House Dust

House dust allergy is common even in clean homes. House dust is a major cause of year-round runny or stuffy nose, itchy, watery eyes and sneezing for allergy sufferers. Dust can also make people with asthma experience wheezing, coughing and shortness of breath.

House dust is considered the worst offender of all the indoor environmental asthma triggers because it is a mixture of many substances. Its content varies from home to home, depending on the type of furniture, building materials, presence of pets, moisture and other factors. A speck of dust may contain fabric fibers, human skin particles, animal dander, microscopic creatures called dust mites, bacteria, parts of cockroaches, mold spores, food particles and other debris. A person may be allergic to one or more of these substances, and, if exposed to the dust, will have an allergic reaction.

Having a dust allergy is not necessarily a sign of a dirty house. Keep in mind, however, a dirty house can make a house dust allergy problem worse. Normal housekeeping procedures may not be enough to get rid of house dust and the resultant allergy symptoms. This is because many of the substances in dust cannot be removed by normal cleaning procedures. For example, no matter how vigorously you dust or vacuum, you will not reduce the number of dust mites present deep within carpeting, pillows and mattresses. Vigorous cleaning methods can put more dust into the air making symptoms worse.

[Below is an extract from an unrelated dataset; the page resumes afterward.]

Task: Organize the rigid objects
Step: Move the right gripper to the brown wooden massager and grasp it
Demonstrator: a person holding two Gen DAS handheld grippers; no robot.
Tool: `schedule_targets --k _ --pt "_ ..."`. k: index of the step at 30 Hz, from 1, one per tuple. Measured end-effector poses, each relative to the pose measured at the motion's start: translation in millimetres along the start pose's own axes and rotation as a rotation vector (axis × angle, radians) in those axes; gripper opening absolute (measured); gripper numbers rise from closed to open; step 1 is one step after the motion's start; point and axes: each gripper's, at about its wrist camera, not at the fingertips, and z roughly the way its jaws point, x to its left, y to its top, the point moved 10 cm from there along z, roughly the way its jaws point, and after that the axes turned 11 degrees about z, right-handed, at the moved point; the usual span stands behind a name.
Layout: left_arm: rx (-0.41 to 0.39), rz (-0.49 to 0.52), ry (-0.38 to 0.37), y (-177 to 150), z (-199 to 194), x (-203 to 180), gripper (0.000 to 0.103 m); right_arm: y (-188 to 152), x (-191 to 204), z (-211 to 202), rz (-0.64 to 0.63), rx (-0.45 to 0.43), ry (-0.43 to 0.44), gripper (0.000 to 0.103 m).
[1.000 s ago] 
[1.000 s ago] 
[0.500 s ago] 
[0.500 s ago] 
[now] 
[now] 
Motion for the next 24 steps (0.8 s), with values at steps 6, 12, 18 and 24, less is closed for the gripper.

In the United States, mold levels tend to peak during the summer months depending on where you live, since some tropical areas have molds year-round. There is also evidence that cockroaches have a seasonal pattern, peaking in the late summer. Dust mite populations tend to peak in July and August, and their allergen levels stay high through December. Mite allergen levels are lowest in late spring. Some dust mite-sensitive people report their symptoms worsen during the winter. That’s because mite fecal particles and pieces of dead mites, both of which trigger dust mite allergy, are still present.

Forced-air heating tends to blow dust particles into the air. As the system drys out over the winter or times of low humidity, even more particles become airborne. Fewer symptoms occur during the summer possibly because the system becomes less dry due to humidity keeping much of the house dust in the system from becoming airborne. However, during the summer or in areas of high humidity, the collection of house dust in the system can build up to the point where it greatly effects the efficiency of the ventilation system to cool and circulate air in the home, resulting in high energy bills and increasing the possibility of your system breaking down.

If you think you may have an allergy to house dust, consult an allergist-immunologist.